Par contre elle nous conforte dans nos travers en nous faisant sourire. Si elle possède 57 paires de chaussures (p. 82) on peut bien en avoir une cinquantaine, non ? On aime beaucoup cette cuisinière si modeste (p. 23 mes spécialités culinaires sont le poulet thaï et le fondant au chocolat. Je ne vise pas un grand nombre d’étoiles.
Éparse est un magnifique book trip. Sa lecture nous fait revisiter les quarante dernières années en accéléré. Il peut même arriver qu'on y apprenne un évènement qui nous avait échappé. Comme la mort de Lou Reed (p. 212) qui m'a poussée à écouter Pale blue eyes en me recueillant mais j'ai choisi une autre reprise, celle d'Emily Loizeau.

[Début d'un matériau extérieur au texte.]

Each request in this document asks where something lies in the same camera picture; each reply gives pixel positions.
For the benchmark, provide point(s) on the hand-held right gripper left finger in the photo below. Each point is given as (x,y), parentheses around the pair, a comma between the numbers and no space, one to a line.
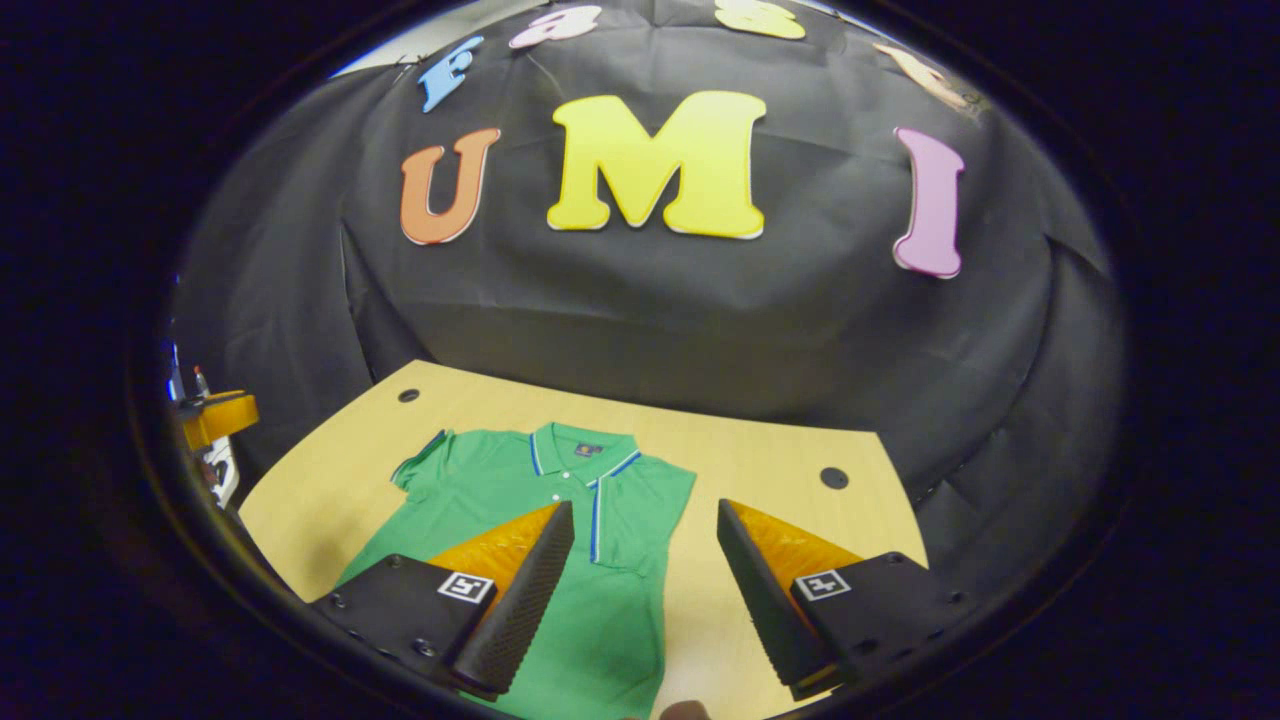
(525,600)

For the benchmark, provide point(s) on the green T-shirt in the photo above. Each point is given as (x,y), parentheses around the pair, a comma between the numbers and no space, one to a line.
(480,490)

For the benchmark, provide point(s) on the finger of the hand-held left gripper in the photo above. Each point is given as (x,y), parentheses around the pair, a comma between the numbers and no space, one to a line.
(220,418)

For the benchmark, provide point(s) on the white printed board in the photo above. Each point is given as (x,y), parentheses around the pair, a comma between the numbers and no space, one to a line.
(222,470)

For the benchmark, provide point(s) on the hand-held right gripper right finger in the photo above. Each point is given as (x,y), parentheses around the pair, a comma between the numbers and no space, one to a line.
(765,600)

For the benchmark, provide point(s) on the black backdrop cloth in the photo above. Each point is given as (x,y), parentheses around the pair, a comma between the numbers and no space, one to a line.
(700,320)

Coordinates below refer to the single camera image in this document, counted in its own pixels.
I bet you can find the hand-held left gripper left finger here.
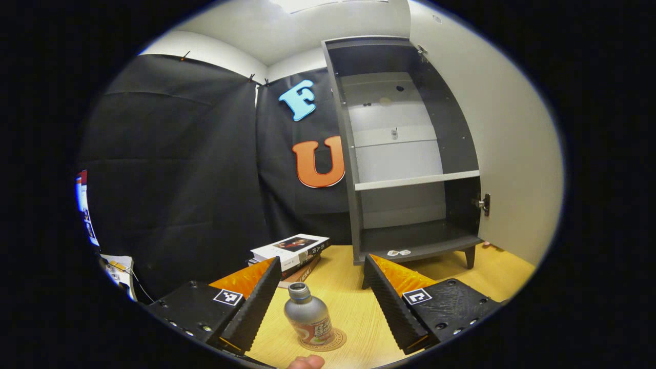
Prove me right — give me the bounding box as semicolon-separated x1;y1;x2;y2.
149;256;282;356

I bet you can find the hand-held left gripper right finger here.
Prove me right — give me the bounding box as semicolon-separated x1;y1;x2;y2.
363;254;503;355

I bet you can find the silver bottle with pink label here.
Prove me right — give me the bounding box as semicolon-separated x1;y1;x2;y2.
284;282;336;345

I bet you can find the round brown coaster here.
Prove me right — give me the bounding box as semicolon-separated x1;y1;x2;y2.
297;328;347;352

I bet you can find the grey cabinet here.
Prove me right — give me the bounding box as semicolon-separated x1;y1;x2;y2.
322;36;493;270

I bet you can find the beige cabinet door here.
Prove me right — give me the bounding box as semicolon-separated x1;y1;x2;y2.
407;0;564;267

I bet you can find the brown book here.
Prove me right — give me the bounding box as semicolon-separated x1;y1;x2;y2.
279;255;322;289

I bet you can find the dark book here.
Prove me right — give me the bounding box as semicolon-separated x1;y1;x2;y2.
249;246;329;275

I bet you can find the white book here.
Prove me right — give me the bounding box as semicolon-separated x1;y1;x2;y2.
250;234;330;264

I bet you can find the white box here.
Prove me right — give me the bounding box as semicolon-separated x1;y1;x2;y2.
100;254;136;300

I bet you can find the computer monitor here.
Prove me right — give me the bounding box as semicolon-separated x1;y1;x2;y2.
76;170;100;248

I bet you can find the long ceiling light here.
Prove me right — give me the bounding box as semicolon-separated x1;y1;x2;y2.
272;0;390;13

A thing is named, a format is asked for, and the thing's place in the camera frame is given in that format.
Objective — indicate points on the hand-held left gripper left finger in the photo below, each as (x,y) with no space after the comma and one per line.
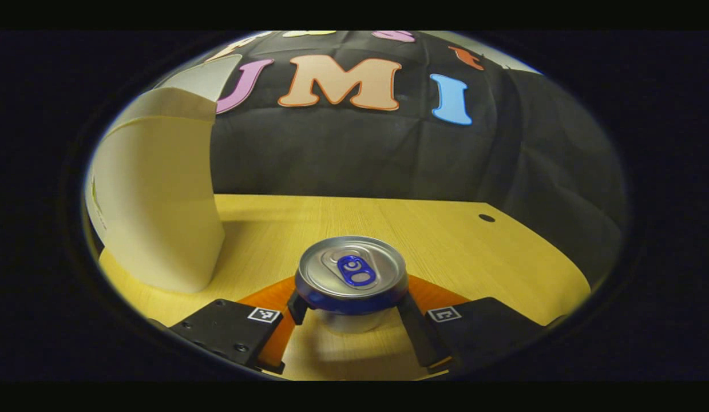
(228,329)

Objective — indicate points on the blue pop can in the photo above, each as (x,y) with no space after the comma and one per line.
(351,269)

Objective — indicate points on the black backdrop cloth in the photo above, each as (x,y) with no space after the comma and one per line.
(360,154)

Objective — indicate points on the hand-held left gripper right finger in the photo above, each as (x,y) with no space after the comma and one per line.
(417,337)

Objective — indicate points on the white desktop garbage bin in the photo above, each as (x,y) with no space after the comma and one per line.
(154,200)

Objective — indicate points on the wooden desktop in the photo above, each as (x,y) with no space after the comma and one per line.
(446,257)

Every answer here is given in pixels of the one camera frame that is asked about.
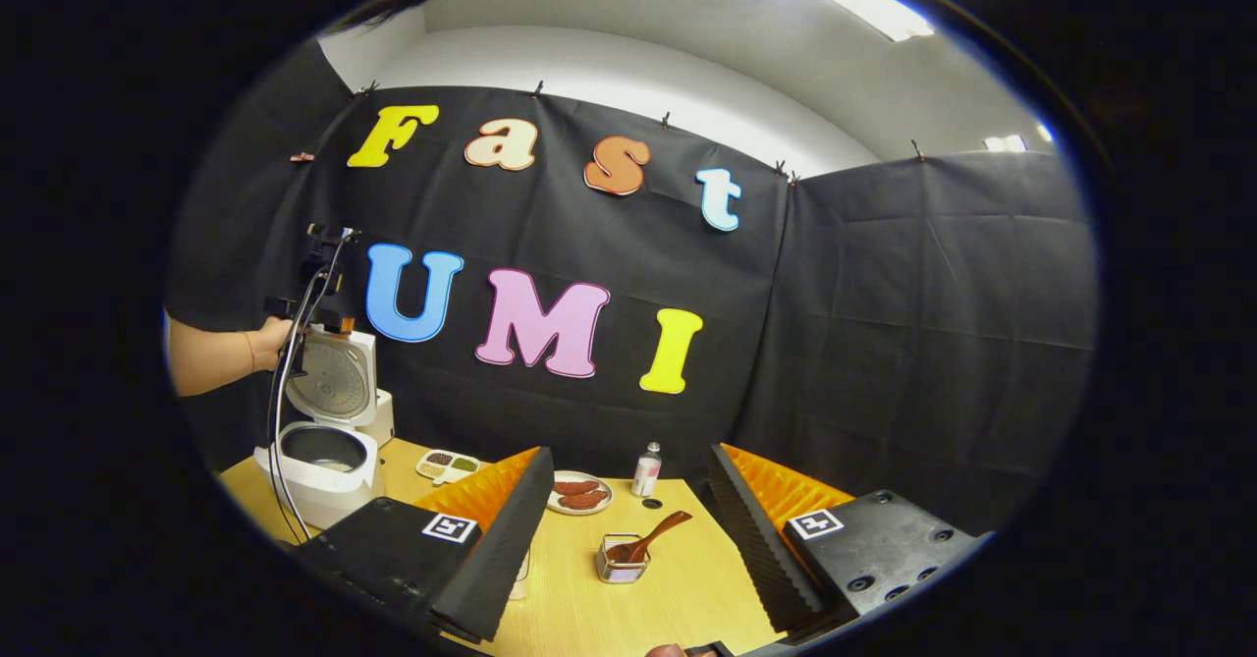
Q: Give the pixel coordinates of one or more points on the black backdrop cloth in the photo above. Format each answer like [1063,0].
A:
[884,343]

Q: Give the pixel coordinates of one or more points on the clear rice container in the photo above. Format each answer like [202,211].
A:
[520,578]

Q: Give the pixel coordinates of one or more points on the brown wooden spoon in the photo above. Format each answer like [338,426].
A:
[658,529]

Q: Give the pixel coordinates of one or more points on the red sausage piece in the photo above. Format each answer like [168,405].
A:
[583,500]
[574,487]

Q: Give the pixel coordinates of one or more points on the small clear bottle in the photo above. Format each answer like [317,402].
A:
[646,475]

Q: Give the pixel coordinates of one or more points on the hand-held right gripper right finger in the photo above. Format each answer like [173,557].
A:
[756,544]

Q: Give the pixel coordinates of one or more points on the white rice cooker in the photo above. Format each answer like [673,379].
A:
[324,495]

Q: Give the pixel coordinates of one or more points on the white rice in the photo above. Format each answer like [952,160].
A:
[334,465]

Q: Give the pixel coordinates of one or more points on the white round plate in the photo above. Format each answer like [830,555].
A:
[601,485]

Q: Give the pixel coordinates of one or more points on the small ceiling light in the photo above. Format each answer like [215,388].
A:
[1006,143]

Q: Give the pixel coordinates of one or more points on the white divided bean dish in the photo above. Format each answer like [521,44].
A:
[447,465]

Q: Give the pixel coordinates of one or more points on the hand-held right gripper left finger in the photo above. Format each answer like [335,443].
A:
[506,549]

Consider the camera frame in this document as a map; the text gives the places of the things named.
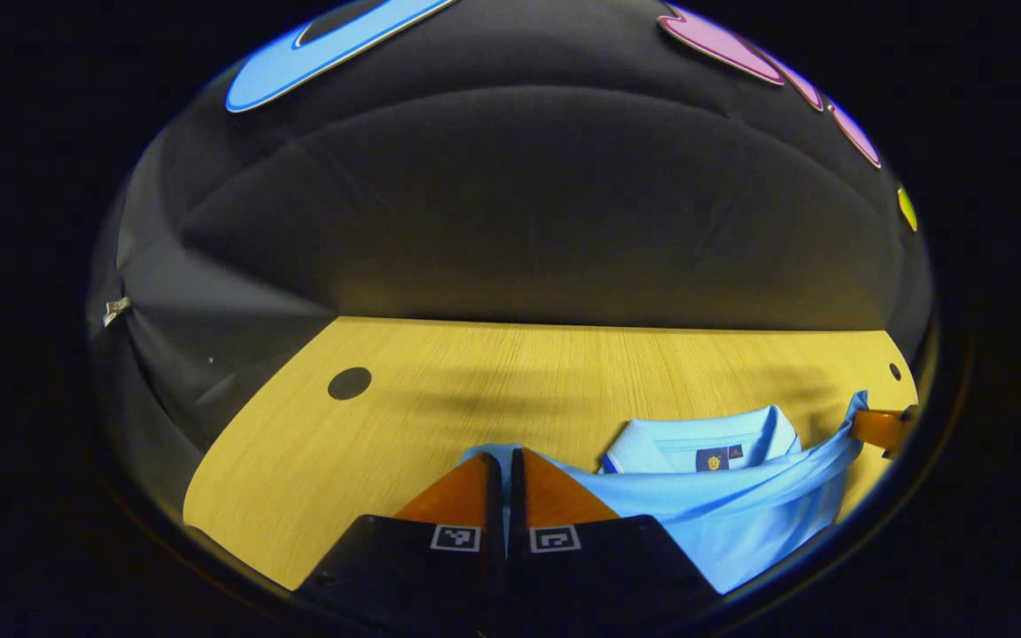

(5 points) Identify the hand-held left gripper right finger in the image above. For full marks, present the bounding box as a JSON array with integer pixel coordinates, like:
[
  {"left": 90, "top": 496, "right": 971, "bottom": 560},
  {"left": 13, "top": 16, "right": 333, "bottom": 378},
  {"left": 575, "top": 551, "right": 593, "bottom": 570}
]
[{"left": 507, "top": 447, "right": 726, "bottom": 638}]

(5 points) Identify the light blue T-shirt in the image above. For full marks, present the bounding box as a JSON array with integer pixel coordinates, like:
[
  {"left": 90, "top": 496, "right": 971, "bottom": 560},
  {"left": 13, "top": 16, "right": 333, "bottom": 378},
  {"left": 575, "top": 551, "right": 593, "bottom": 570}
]
[{"left": 460, "top": 390, "right": 871, "bottom": 596}]

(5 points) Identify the black backdrop cloth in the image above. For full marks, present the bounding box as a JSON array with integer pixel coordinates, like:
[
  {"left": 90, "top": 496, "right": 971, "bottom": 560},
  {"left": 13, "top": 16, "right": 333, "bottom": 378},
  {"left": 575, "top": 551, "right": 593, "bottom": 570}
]
[{"left": 88, "top": 0, "right": 935, "bottom": 524}]

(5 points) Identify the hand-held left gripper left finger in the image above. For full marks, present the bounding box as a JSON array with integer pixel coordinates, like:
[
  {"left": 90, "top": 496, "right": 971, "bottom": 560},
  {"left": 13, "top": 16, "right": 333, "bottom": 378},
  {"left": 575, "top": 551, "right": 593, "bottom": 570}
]
[{"left": 296, "top": 450, "right": 508, "bottom": 638}]

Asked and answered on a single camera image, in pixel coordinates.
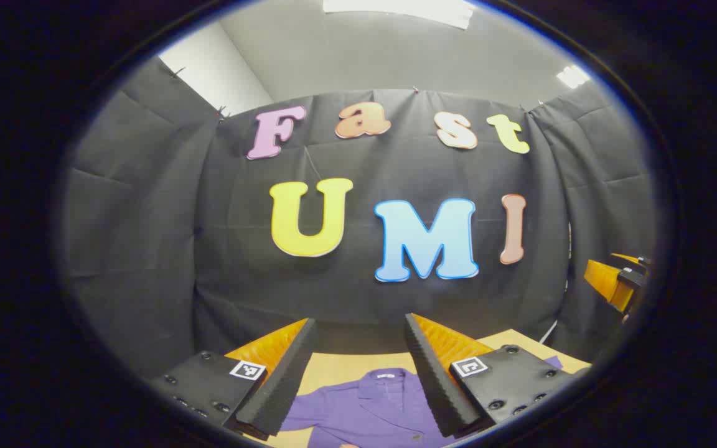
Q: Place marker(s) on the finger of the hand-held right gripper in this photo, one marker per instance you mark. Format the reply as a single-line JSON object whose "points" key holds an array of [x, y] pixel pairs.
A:
{"points": [[607, 283], [635, 261]]}

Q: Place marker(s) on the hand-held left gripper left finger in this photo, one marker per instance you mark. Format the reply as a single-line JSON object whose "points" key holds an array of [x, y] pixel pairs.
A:
{"points": [[284, 386]]}

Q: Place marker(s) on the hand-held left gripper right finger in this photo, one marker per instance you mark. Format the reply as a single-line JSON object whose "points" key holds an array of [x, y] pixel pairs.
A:
{"points": [[433, 386]]}

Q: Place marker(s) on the purple collared shirt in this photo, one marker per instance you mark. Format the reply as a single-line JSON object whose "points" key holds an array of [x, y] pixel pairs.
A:
{"points": [[365, 410]]}

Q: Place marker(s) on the black backdrop cloth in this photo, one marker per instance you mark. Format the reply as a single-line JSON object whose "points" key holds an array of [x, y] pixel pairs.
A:
{"points": [[209, 249]]}

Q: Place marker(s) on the ceiling light panel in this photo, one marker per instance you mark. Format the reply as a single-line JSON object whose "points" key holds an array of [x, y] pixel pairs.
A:
{"points": [[573, 76]]}

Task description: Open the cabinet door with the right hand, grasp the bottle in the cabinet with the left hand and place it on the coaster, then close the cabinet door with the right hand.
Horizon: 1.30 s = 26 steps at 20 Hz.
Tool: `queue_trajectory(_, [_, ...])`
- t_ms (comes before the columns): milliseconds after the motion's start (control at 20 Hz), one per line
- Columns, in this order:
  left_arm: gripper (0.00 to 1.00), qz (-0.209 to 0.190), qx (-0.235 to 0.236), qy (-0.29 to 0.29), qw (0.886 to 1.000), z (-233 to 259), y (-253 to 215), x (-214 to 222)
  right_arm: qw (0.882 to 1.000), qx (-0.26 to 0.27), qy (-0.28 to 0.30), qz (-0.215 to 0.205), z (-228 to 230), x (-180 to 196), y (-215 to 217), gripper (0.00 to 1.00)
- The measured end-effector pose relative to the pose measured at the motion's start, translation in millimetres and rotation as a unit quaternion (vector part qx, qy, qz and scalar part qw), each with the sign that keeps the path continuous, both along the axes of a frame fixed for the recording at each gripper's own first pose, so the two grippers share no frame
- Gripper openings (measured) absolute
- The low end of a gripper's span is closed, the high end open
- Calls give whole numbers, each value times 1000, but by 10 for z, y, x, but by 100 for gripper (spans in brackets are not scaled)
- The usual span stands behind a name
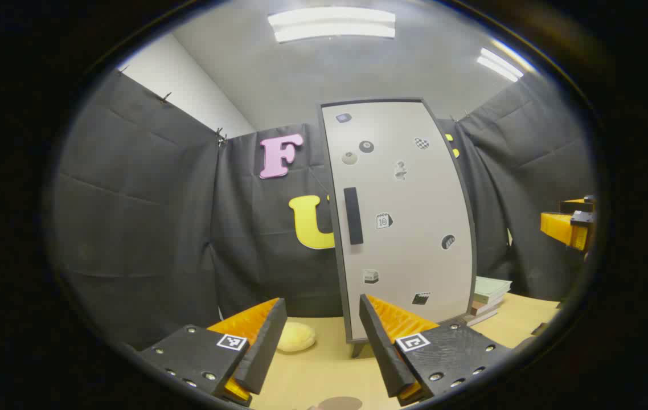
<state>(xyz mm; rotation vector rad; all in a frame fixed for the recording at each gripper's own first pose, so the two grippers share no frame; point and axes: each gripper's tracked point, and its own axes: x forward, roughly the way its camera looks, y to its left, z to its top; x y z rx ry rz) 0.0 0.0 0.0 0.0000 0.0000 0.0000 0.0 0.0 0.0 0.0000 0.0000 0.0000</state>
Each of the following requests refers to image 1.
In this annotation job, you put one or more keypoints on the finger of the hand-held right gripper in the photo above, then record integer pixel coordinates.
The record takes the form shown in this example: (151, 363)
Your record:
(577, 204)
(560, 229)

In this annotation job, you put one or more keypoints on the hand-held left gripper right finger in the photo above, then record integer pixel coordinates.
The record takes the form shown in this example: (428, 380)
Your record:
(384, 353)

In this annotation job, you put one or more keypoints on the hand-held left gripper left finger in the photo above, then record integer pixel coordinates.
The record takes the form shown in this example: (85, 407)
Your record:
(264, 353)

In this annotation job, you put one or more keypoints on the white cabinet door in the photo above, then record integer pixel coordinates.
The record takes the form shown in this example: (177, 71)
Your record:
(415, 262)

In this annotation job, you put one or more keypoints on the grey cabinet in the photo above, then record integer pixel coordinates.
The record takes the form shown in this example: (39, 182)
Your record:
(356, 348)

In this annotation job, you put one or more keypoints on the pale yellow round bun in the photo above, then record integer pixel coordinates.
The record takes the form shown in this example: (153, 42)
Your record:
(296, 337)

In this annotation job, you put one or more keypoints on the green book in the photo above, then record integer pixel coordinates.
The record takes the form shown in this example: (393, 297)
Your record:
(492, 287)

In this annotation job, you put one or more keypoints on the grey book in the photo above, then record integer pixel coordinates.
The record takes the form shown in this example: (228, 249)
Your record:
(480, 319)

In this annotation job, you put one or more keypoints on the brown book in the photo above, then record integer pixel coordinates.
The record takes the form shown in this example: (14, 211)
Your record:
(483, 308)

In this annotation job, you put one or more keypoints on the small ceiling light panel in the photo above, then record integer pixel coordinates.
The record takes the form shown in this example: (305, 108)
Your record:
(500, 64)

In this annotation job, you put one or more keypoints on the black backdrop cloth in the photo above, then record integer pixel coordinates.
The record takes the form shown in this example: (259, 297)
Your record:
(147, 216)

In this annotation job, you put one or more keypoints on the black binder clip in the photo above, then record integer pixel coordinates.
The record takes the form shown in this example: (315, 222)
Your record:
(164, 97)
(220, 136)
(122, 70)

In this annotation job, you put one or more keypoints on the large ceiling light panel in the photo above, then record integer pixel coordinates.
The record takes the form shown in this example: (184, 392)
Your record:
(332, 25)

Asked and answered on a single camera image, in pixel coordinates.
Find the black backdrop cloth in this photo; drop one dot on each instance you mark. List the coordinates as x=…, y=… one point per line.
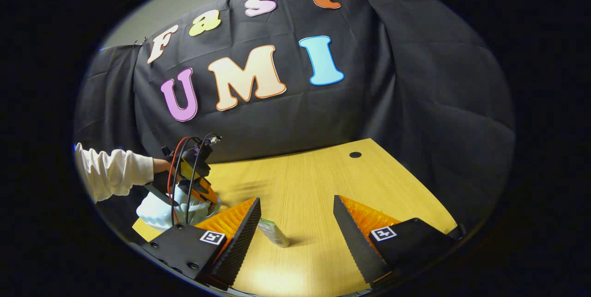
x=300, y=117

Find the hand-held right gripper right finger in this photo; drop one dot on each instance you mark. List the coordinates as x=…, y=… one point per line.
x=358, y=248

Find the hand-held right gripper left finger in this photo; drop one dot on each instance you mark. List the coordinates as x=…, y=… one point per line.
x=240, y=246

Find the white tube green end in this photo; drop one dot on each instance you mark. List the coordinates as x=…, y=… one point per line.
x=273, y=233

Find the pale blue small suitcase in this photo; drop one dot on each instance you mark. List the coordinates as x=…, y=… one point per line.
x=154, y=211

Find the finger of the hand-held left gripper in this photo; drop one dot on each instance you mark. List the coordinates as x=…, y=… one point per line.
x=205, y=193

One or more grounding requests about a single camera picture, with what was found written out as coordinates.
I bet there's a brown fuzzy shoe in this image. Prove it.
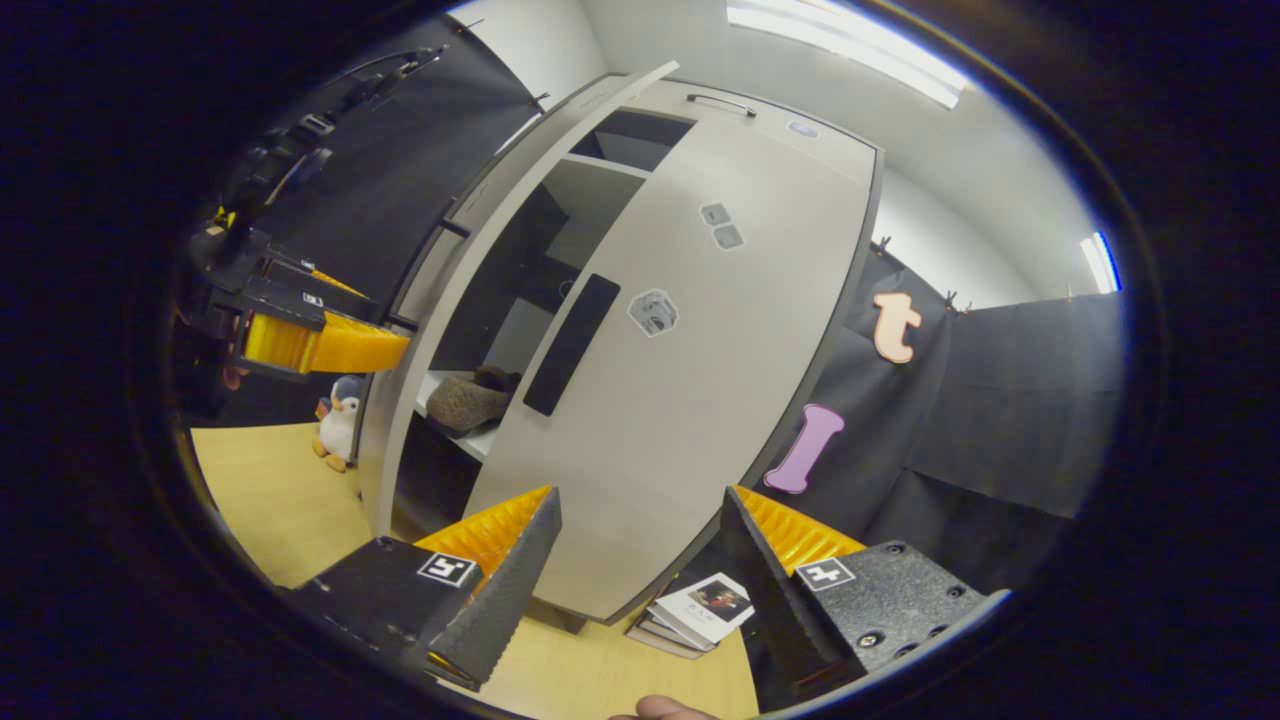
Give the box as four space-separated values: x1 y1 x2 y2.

Il n'y a qu'un point sur lequel je ne suis absolument pas d'accord avec elle quand elle prétend attendre toujours de vivre mon quart d'heure de célébrité warholien (p. 91). De toute évidence ce premier roman lui offrira l'occasion d'en vivre plusieurs. Et on s'en réjouit !
Lisa Balavoine, professeur-documentaliste, vit et travaille à Amiens. Eparse est son premier roman.